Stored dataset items
──────────

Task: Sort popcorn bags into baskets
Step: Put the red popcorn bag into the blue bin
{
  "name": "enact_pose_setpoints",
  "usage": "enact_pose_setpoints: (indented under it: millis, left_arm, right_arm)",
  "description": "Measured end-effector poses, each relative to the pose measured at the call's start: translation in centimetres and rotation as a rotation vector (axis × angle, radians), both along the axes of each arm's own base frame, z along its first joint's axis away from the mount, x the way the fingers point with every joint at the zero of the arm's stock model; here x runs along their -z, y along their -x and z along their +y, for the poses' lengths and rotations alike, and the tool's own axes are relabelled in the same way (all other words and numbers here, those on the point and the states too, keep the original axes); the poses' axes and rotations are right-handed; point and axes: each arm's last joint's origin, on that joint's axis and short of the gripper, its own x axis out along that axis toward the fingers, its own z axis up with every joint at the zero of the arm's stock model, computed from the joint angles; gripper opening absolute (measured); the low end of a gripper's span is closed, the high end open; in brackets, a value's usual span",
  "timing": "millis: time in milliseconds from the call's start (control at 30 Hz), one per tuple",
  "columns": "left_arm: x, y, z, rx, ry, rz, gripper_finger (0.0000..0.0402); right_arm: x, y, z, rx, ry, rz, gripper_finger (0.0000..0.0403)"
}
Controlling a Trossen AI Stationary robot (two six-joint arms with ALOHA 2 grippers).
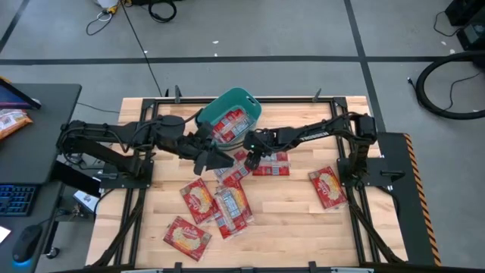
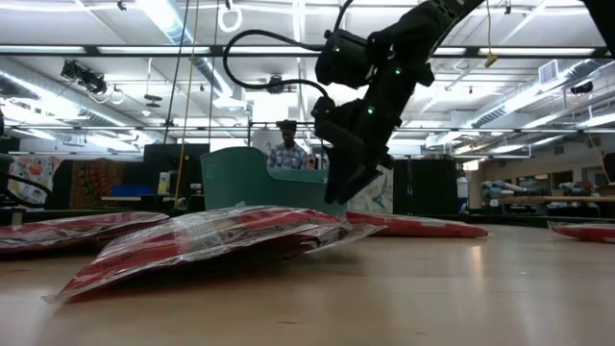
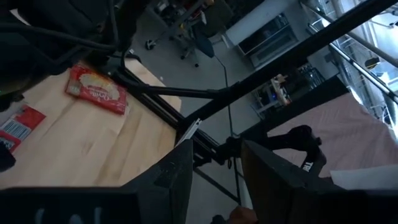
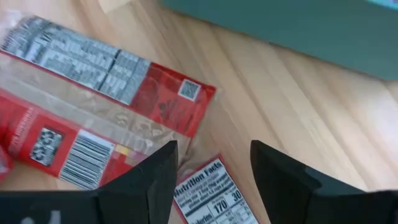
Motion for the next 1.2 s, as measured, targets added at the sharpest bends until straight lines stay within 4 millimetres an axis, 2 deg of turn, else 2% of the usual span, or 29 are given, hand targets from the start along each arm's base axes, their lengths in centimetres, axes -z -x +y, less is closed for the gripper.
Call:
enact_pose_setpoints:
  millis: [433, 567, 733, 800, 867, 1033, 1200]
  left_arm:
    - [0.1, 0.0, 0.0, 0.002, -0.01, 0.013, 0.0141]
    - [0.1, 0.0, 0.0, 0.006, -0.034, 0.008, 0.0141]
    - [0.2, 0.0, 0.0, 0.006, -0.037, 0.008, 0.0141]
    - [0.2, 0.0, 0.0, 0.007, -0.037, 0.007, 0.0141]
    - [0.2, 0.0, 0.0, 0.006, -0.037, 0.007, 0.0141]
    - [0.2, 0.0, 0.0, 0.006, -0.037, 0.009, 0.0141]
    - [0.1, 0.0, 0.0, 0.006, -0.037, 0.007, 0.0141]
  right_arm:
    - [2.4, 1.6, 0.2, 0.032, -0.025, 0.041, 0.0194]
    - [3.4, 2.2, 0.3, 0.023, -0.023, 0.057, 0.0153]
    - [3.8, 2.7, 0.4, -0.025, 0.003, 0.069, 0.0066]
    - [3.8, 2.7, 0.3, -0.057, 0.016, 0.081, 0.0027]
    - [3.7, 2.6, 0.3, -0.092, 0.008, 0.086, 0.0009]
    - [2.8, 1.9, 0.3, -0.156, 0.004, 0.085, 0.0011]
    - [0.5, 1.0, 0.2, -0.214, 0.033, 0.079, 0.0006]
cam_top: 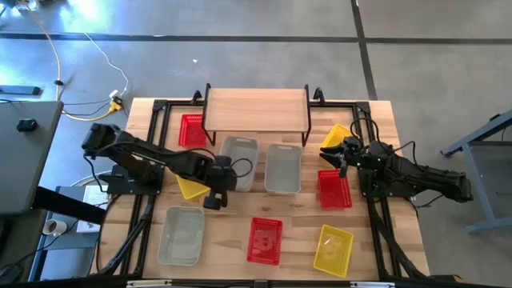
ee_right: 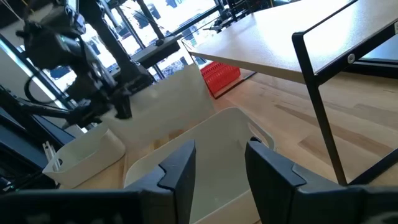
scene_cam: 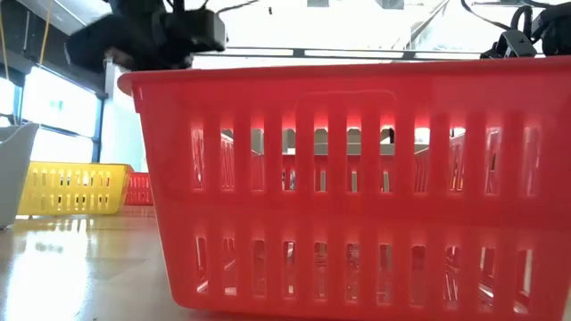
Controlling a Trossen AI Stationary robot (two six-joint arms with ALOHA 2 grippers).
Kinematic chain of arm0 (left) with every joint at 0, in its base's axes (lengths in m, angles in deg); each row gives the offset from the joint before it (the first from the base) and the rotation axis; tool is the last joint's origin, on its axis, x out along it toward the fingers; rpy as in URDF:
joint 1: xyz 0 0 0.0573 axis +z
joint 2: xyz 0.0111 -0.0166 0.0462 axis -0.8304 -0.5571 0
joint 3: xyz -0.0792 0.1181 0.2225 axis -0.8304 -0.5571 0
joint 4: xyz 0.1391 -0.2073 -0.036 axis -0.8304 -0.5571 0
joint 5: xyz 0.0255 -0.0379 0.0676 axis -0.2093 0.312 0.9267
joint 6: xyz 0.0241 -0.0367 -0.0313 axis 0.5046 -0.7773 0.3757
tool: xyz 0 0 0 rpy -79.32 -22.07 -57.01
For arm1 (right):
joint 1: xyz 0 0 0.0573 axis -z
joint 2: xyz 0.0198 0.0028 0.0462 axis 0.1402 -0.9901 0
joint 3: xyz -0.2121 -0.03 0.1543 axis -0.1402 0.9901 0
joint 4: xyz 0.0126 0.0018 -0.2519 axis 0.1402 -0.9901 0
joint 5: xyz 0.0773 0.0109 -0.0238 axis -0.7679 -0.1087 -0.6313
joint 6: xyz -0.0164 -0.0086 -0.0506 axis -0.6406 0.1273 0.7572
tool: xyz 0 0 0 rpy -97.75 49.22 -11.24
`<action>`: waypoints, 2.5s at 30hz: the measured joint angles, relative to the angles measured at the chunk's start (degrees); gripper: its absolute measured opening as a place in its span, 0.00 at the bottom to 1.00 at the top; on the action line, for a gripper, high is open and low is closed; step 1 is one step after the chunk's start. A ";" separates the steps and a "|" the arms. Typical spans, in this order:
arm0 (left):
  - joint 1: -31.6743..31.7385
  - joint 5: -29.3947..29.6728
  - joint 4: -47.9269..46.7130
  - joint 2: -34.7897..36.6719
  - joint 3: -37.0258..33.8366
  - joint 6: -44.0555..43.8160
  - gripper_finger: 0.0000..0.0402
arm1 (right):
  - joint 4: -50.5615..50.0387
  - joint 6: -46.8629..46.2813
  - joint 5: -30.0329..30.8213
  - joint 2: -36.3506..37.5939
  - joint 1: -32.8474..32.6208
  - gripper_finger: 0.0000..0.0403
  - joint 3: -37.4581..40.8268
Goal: Stack baskets on shelf by color
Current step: Put the top left gray bin on the shelf
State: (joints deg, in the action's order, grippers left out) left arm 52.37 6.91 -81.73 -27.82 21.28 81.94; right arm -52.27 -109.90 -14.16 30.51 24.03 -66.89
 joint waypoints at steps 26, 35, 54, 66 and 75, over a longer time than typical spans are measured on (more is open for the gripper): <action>14.77 14.10 -7.17 13.95 16.03 18.20 0.00 | 0.00 0.00 -0.02 -0.07 0.00 0.31 0.01; 28.68 4.10 -12.09 13.03 17.25 24.47 0.00 | 0.00 0.00 -0.02 -0.07 0.00 0.31 0.02; 33.90 2.78 -18.34 4.43 17.25 26.93 0.00 | 0.00 0.00 0.00 -0.09 0.00 0.31 0.02; 35.46 3.53 -19.36 1.97 17.25 28.35 0.00 | 0.01 0.00 -0.02 -0.09 0.00 0.31 0.00; 37.16 2.93 -19.76 1.21 17.29 28.45 0.00 | 0.00 0.00 -0.02 -0.09 0.00 0.31 0.00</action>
State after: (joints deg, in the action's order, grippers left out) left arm 89.53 9.84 -101.49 -26.61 38.57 110.39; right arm -52.27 -109.90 -14.19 30.42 24.03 -66.89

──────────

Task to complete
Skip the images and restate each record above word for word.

Answer section
Task: Sort popcorn bags into baskets
Step: Put the red popcorn bag into the blue bin
{
  "name": "enact_pose_setpoints",
  "usage": "enact_pose_setpoints: (indented under it: millis, left_arm, right_arm)",
  "description": "Measured end-effector poses, each relative to the pose measured at the call's start: translation in centimetres and rotation as a rotation vector (axis × angle, radians), both along the axes of each arm's own base frame, z along its first joint's axis away from the mount, x the way the fingers point with every joint at the zero of the arm's stock model; here x runs along their -z, y along their -x and z along their +y, for the poses' lengths and rotations alike, and the tool's own axes are relabelled in the same way (all other words and numbers here, those on the point and the states too, keep the original axes); the poses' axes and rotations are right-handed; point and axes: each arm's last joint's origin, on that joint's axis and short of the gripper, its own x axis out along that axis toward the fingers, its own z axis up with every joint at the zero of the arm's stock model, computed from the joint angles; gripper opening absolute (measured); the low end of a gripper's span is closed, the high end open; in brackets, a value's usual span",
  "timing": "millis: time in milliseconds from the call's start (control at 30 Hz), one per tuple",
  "columns": "left_arm: x, y, z, rx, ry, rz, gripper_finger (0.0000..0.0402); right_arm: x, y, z, rx, ry, rz, gripper_finger (0.0000..0.0403)"
}
Controlling a Trossen AI Stationary robot (two six-joint arms with ALOHA 2 grippers).
Motion for the next 1.2 s, as measured, targets added at the sharpest bends until straight lines stay within 4 millimetres an axis, 2 deg of turn, else 2% of the usual span, or 29 are given, hand targets from the start along each arm's base axes, their lengths in centimetres, axes -z -x +y, less is closed for the gripper.
Call:
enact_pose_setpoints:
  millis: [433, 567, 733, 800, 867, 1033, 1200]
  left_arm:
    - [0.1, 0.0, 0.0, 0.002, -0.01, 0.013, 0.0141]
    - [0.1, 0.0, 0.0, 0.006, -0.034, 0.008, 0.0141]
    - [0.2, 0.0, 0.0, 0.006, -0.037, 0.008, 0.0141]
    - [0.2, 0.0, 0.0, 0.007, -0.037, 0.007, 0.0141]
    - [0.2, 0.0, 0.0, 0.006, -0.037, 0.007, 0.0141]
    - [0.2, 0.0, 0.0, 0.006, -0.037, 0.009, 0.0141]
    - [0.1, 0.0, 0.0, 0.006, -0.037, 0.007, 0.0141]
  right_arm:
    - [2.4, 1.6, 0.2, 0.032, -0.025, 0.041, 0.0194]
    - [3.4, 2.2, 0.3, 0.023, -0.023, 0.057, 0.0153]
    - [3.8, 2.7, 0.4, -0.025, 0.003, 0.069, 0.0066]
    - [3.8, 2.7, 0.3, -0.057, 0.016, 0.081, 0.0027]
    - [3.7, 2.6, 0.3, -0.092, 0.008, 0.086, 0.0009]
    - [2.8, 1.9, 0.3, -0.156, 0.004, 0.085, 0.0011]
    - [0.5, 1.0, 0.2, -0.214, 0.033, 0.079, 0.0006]
cam_top: 
ee_right: 
scene_cam: 
Controlling a Trossen AI Stationary robot (two six-joint arms with ALOHA 2 grippers).
Kinematic chain of arm0 (left) with every joint at 0, in its base's axes (lengths in m, angles in deg); each row gives the offset from the joint before it (the first from the base) and the rotation axis; tool is the last joint's origin, on its axis, x out along it toward the fingers; rpy as in URDF:
joint 1: xyz 0 0 0.0573 axis +z
joint 2: xyz 0.0111 -0.0166 0.0462 axis -0.8304 -0.5571 0
joint 3: xyz -0.0792 0.1181 0.2225 axis -0.8304 -0.5571 0
joint 4: xyz 0.1391 -0.2073 -0.036 axis -0.8304 -0.5571 0
joint 5: xyz 0.0255 -0.0379 0.0676 axis -0.2093 0.312 0.9267
joint 6: xyz 0.0241 -0.0367 -0.0313 axis 0.5046 -0.7773 0.3757
tool: xyz 0 0 0 rpy -79.32 -22.07 -57.01
For arm1 (right):
joint 1: xyz 0 0 0.0573 axis -z
joint 2: xyz 0.0198 0.0028 0.0462 axis 0.1402 -0.9901 0
joint 3: xyz -0.2121 -0.03 0.1543 axis -0.1402 0.9901 0
joint 4: xyz 0.0126 0.0018 -0.2519 axis 0.1402 -0.9901 0
joint 5: xyz 0.0773 0.0109 -0.0238 axis -0.7679 -0.1087 -0.6313
joint 6: xyz -0.0164 -0.0086 -0.0506 axis -0.6406 0.1273 0.7572
tool: xyz 0 0 0 rpy -97.75 49.22 -11.24
`<action>`: waypoints, 2.5s at 30hz: the measured joint angles, relative to the angles measured at the chunk's start (degrees); gripper: its absolute measured opening as a place in its span, 0.00 at the bottom to 1.00 at the top; on the action line, for a gripper, high is open and low is closed; step 1 is one step after the chunk's start. A ";" separates the steps and a "|" the arms. Typical spans, in this order:
arm0 (left):
  - joint 1: -31.6743..31.7385
  - joint 5: -29.3947..29.6728
  - joint 4: -47.9269..46.7130
  - joint 2: -34.7897..36.6719
  - joint 3: -37.0258..33.8366
  - joint 6: -44.0555..43.8160
  - gripper_finger: 0.0000..0.0402
arm1 (right):
  - joint 4: -50.5615..50.0387
  - joint 6: -46.8629..46.2813
  - joint 5: -30.0329..30.8213
  - joint 2: -36.3506..37.5939
  - joint 1: -32.8474..32.6208
  - gripper_finger: 0.0000..0.0403
  - joint 3: -37.4581..40.8268
Goal: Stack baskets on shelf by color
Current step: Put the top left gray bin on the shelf
State: (joints deg, in the action's order, grippers left out) left arm 52.37 6.91 -81.73 -27.82 21.28 81.94; right arm -52.27 -109.90 -14.16 30.51 24.03 -66.89
 joint waypoints at steps 26, 35, 54, 66 and 75, over a longer time than typical spans are measured on (more is open for the gripper): <action>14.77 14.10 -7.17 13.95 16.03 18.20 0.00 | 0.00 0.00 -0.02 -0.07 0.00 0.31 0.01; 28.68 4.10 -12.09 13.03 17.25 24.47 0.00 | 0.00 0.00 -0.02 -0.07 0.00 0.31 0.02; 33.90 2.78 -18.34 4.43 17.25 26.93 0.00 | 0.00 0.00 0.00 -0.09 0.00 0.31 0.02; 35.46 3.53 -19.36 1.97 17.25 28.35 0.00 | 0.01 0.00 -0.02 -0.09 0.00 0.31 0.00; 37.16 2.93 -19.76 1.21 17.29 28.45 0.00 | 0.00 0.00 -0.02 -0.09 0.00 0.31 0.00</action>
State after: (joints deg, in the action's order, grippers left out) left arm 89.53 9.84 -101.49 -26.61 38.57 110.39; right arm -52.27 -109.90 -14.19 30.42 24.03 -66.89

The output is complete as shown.